Ó Briain's stand-up international career took off around this time as he began to tour heavily, performing across Europe, Asia, Australia and North America, with gigs in Dubai, Paris, Adelaide, Shanghai and New York City. He was a regular at the Kilkenny Cat Laughs and the Edinburgh Festival Fringe, as well as making one notable appearance at the Just For Laughs festival in Montreal in 2002, where he was offered a prestigious gala show because of his performances at the Irish showcase. Around this time, Ó Briain presented the weekend game show It's a Family Affair on RTÉ Television. It was the first time he worked with former Channel 4 commissioning editor Séamus Cassidy. They later set up the production company Happy Endings Productions, and together they produced (and Ó Briain presented) the chat show Buried Alive (2003) and most famously in Ireland The Panel (2003–2006).

In 2005, Ó Briain's eighth show at the Edinburgh Festival Fringe was the biggest-selling solo comedy show of the festival.
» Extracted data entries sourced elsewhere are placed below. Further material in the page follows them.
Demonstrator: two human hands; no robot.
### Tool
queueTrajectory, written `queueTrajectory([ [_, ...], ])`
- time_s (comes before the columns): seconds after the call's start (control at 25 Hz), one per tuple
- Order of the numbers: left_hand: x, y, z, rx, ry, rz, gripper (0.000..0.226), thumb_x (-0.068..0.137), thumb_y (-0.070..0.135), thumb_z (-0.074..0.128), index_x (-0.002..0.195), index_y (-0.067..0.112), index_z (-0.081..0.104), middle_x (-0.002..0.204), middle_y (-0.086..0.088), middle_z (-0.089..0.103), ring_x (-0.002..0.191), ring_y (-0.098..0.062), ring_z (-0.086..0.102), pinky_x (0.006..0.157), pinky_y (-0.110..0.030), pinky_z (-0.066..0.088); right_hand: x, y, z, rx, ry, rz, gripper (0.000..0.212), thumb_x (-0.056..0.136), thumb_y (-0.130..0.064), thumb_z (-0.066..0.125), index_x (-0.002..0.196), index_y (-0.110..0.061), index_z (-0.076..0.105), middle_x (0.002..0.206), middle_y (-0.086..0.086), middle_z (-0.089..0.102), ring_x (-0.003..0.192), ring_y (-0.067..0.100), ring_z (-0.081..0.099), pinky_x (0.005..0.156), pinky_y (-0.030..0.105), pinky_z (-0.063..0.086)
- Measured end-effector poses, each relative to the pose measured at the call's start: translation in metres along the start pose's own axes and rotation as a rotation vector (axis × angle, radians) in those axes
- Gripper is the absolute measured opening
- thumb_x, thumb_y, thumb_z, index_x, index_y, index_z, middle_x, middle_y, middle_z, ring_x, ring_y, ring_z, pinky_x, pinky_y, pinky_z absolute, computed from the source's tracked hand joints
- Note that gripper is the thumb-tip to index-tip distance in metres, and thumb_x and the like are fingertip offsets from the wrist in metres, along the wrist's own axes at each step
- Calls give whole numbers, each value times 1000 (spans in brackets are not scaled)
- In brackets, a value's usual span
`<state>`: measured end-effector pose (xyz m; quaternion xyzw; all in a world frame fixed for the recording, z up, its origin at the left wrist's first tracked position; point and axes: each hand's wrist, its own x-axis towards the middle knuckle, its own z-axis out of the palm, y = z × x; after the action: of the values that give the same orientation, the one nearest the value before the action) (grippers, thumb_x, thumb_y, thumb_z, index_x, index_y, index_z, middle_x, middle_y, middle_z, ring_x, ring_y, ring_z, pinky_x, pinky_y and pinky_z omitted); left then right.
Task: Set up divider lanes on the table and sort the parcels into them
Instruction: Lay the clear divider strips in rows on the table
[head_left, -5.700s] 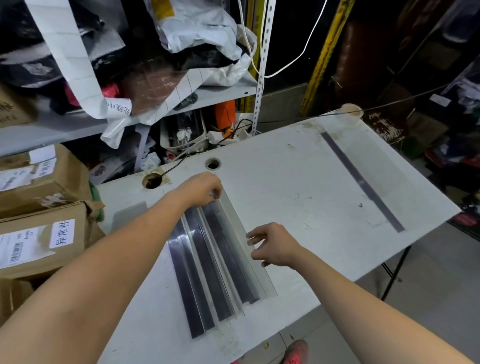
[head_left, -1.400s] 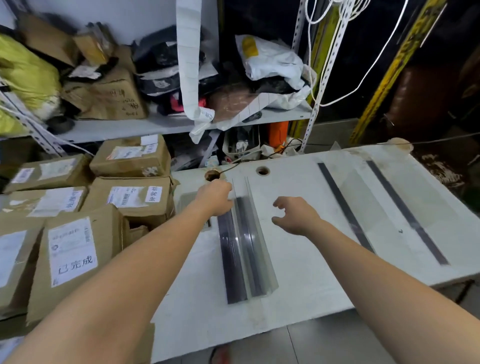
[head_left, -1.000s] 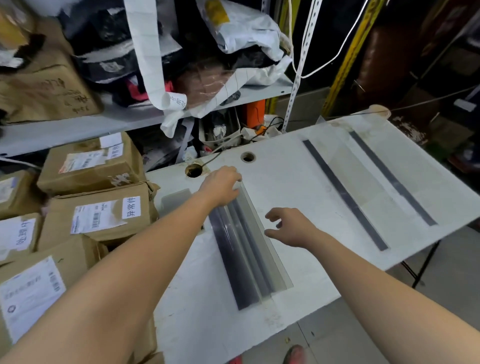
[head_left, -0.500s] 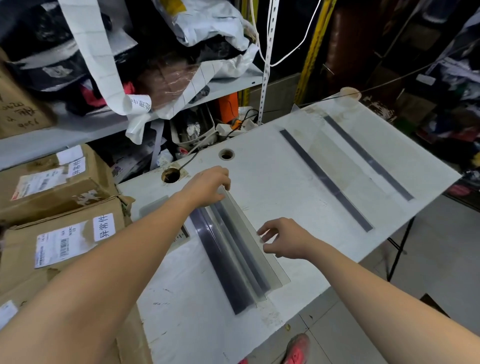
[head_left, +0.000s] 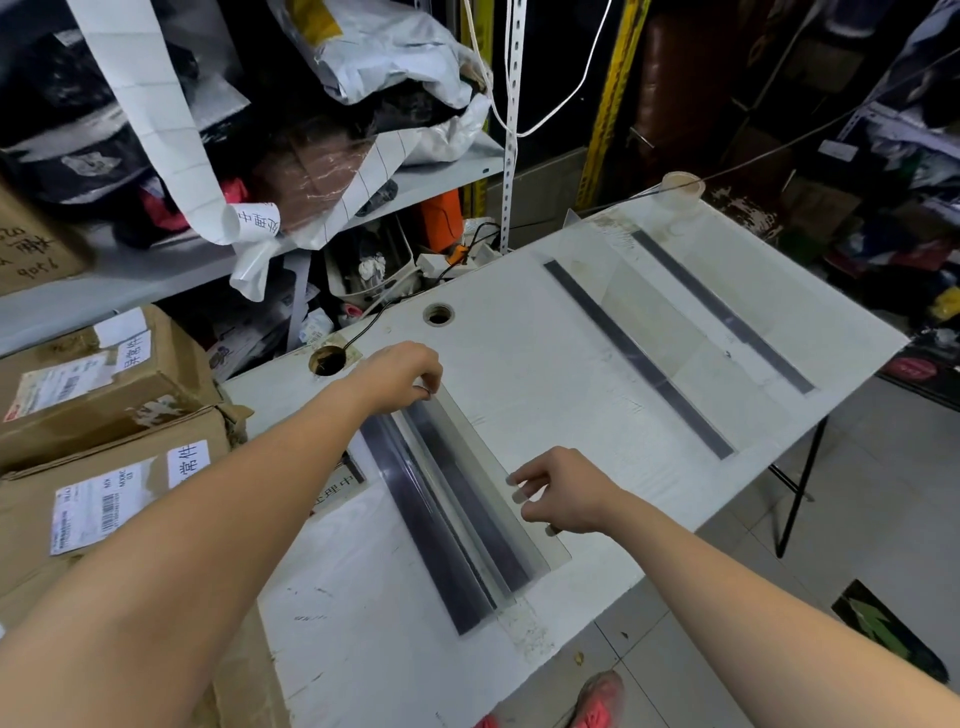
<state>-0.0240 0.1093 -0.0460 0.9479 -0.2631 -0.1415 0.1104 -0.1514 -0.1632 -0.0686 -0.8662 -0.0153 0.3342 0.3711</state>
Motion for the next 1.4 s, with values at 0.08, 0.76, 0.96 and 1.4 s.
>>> queueTrajectory([
  [0.08,6,-1,-5,-1,3,-6,5,89,10,74,90,15,72,94,7,60,98,-17,61,88,-37,51,-3,6,-8,-15,16,1,42,78,-8,69,118,-17,75,95,-5,75,74,34,75,63,43,65],
  [0.76,92,49,-42,90,144,-137,5,92,2,66,94,2,71,104,-11,64,100,-26,56,90,-39,46,-29,80,-105,-133,60,-55,42,79,-11,70,118,-24,77,95,-10,76,77,2,66,47,3,38],
  [0.96,135,39,-49,86,112,-114,6,91,2,69,89,8,69,104,-9,64,99,-26,59,87,-39,49,-23,82,-115,-146,135,-11,41,79,-11,70,119,-22,76,92,-1,78,82,12,69,72,24,57],
  [1.4,199,3,-43,54,168,-40,7,92,6,70,99,4,72,109,-11,64,105,-30,57,94,-45,48,-2,69,-120,-143,277,92,45,79,-14,64,121,-25,75,96,-9,75,91,10,69,84,31,58],
])
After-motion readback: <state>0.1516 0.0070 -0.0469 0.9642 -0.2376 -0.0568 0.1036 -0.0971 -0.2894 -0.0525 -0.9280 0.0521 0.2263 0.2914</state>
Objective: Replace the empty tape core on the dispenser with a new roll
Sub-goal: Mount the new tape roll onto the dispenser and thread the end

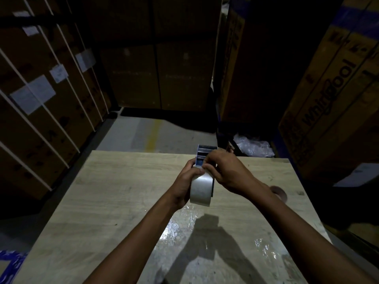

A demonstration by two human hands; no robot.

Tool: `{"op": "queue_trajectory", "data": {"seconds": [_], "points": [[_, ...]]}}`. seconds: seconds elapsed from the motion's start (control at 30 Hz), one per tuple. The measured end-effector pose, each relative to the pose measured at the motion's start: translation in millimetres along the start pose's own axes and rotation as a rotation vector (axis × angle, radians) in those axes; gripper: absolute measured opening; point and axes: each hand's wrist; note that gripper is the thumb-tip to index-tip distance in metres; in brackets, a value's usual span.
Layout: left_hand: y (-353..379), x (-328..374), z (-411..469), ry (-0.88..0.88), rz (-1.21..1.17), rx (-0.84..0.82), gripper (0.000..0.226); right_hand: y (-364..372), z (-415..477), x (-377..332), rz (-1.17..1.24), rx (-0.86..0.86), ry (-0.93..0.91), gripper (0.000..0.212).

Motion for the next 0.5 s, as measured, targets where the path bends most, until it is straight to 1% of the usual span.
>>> {"op": "queue_trajectory", "data": {"seconds": [0.13, 0.23, 0.3, 0.4, 0.5], "points": [[0, -8, -2, -0.003, 0.014, 0.011, 0.051, -2, -3, 2, 0.028, -0.022, 0.011, 0.015], [1, -9, -2, 0.003, 0.041, 0.013, 0.049, -6, -6, 5, 0.091, -0.036, 0.021, 0.01], [-1, -9, -1, 0.01, 0.051, 0.015, 0.05, -7, -8, 7, 0.143, -0.058, 0.024, 0.011], [-1, -8, 1, 0.023, 0.075, 0.016, 0.052, -10, -8, 9, 0.2, -0.105, 0.047, 0.018], [0, -6, 1, 0.021, 0.098, 0.011, 0.056, -15, -1, 6, 0.182, -0.15, 0.086, 0.029]]}}
Point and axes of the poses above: each hand's wrist, its own z-axis towards the middle knuckle, its own y-axis out of the palm, x = y × z, and after that the axes turned 13 degrees about -z, right-handed
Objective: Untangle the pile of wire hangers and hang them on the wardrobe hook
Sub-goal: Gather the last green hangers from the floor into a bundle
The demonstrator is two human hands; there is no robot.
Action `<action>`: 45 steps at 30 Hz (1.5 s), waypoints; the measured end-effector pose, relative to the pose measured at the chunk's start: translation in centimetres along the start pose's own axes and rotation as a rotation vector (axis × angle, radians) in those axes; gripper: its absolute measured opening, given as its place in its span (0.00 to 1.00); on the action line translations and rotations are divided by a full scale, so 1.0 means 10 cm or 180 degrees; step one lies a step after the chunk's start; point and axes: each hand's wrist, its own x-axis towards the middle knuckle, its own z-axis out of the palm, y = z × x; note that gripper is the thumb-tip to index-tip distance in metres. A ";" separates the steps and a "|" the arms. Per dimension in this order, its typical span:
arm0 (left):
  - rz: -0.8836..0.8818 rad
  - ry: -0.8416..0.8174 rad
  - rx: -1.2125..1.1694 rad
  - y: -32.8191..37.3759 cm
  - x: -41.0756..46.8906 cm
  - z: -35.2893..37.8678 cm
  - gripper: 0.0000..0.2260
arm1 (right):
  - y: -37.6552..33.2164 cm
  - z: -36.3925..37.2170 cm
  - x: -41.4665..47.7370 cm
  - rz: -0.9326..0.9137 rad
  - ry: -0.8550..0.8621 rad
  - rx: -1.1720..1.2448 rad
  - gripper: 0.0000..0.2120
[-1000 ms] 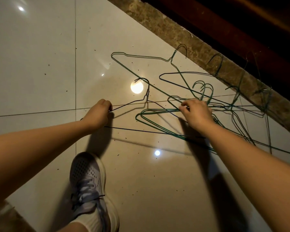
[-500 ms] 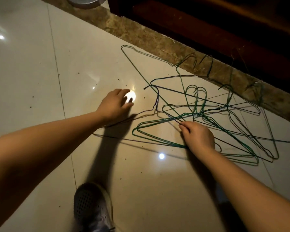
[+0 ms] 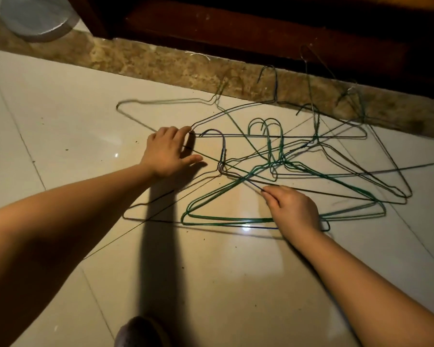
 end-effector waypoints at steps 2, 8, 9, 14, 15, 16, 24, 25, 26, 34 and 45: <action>-0.0166 0.0027 -0.0089 -0.03 -0.13 0.05 0.39 | 0.01 0.01 -0.03 0.0047 0.0048 0.0071 0.12; -0.0421 -0.0184 -0.0117 -0.04 -0.40 0.00 0.30 | 0.06 0.02 -0.07 -0.0086 -0.0059 0.0023 0.13; -0.0468 -0.0256 -0.0263 -0.03 -0.45 -0.03 0.29 | 0.06 -0.01 -0.09 -0.0152 -0.0068 0.0033 0.13; -0.0481 -0.0531 -0.0653 0.09 -0.52 -0.12 0.27 | 0.05 -0.11 -0.10 -0.0388 0.0070 0.0142 0.13; -0.0480 -0.0499 -0.0738 0.14 -0.52 -0.13 0.26 | 0.05 -0.13 -0.11 -0.0403 0.0132 0.0161 0.13; -0.0490 -0.0416 -0.0880 0.19 -0.50 -0.15 0.26 | 0.06 -0.15 -0.11 -0.0369 0.0201 0.0227 0.13; -0.0114 0.0736 -0.1531 0.76 -0.44 -0.45 0.16 | 0.25 -0.33 -0.02 0.0425 0.0777 0.1691 0.12; -0.0086 0.0719 -0.1658 0.82 -0.46 -0.48 0.16 | 0.23 -0.33 -0.01 0.0493 0.0836 0.1908 0.12; -0.0083 0.0638 -0.1841 0.90 -0.49 -0.50 0.17 | 0.20 -0.33 0.00 0.0540 0.0877 0.2095 0.12; -0.0632 -0.0177 -0.4224 1.34 -0.58 -0.71 0.16 | -0.23 -0.05 -0.16 0.0198 0.0710 0.2730 0.10; -0.1071 -0.0143 -0.4496 1.23 -0.71 -0.63 0.11 | 0.05 -0.04 0.00 0.0008 0.0174 0.1664 0.12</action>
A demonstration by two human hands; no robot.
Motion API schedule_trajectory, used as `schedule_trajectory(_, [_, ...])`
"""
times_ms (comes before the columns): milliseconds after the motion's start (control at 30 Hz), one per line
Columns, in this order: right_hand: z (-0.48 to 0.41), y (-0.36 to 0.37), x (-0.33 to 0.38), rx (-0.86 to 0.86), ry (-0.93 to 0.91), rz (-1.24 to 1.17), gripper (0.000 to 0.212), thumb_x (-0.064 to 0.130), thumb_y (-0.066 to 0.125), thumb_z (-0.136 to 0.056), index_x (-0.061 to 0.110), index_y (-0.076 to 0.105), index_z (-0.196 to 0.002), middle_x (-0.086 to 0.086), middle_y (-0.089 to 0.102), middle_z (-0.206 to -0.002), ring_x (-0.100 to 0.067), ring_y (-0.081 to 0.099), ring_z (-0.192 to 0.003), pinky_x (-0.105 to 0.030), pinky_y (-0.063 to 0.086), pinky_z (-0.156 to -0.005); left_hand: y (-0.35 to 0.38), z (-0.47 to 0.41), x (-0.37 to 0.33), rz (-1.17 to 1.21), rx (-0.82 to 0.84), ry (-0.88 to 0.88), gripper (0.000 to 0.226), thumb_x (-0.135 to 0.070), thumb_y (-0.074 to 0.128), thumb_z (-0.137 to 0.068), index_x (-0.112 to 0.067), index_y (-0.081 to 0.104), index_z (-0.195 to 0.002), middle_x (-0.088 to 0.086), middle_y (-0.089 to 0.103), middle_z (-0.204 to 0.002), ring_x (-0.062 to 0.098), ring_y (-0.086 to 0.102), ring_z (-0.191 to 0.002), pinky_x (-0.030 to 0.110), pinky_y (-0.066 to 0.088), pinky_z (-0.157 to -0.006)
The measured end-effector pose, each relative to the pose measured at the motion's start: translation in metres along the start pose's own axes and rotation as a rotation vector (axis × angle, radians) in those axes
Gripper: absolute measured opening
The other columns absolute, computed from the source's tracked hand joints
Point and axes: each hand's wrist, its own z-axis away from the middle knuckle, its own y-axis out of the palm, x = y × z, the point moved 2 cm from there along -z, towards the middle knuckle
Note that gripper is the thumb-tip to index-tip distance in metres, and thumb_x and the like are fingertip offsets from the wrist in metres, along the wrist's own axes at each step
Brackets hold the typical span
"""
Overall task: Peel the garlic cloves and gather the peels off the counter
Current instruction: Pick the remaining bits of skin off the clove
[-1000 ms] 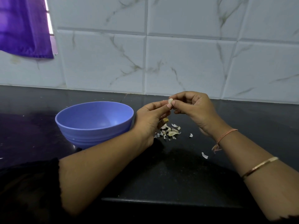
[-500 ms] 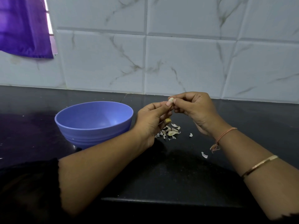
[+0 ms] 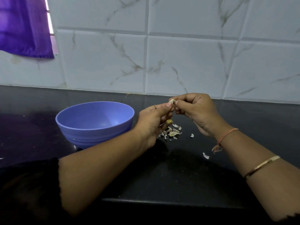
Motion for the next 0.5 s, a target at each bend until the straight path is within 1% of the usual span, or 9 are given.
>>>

In early 2006, Ó Briain conducted his third tour of the United Kingdom and Ireland. This included shows at the Theatre Royal, in London as well as nine nights in Dublin at Vicar Street. His second night in the Theatre Royal, Drury Lane, in London was recorded for his first live DVD. His fourth multinational tour followed in late 2007, which as he says in his routine has "no title" but was almost entitled "You Had to Be There".

He performed new tours across the UK and Ireland in 2008, 2010, 2012, 2015 and 2018. His 2010 tour played for 150 dates, to over 225,000 people, including 37 nights in Vicar St. in Dublin, nine nights at the Hammersmith Apollo in London and a first date in Dubai. Each of those three tours were recorded for DVD, and the 2012 tour, entitled 'Craic Dealer', was similarly recorded during his shows at the Edinburgh Playhouse in May 2012. "Craic Dealer" ran for over 150 shows, as did his 2015 tour "Crowd Tickler", this time with dates in Scandinavia, Northern Europe and Australia added to the tour. The tour was recorded for a DVD release.

On 12 March 2011, Ó Briain, Jack Whitehall and Jon Richardson set a new Guinness World Records title for hosting the 'highest stand-up comedy gig in the world', on a British Airways flight in support of Comic Relief.

In 2011, Ó Briain took part in two shows of the 16-date Uncaged Monkeys tour with Professor Brian Cox, Robin Ince, Ben Goldacre, Simon Singh and Chris Addison.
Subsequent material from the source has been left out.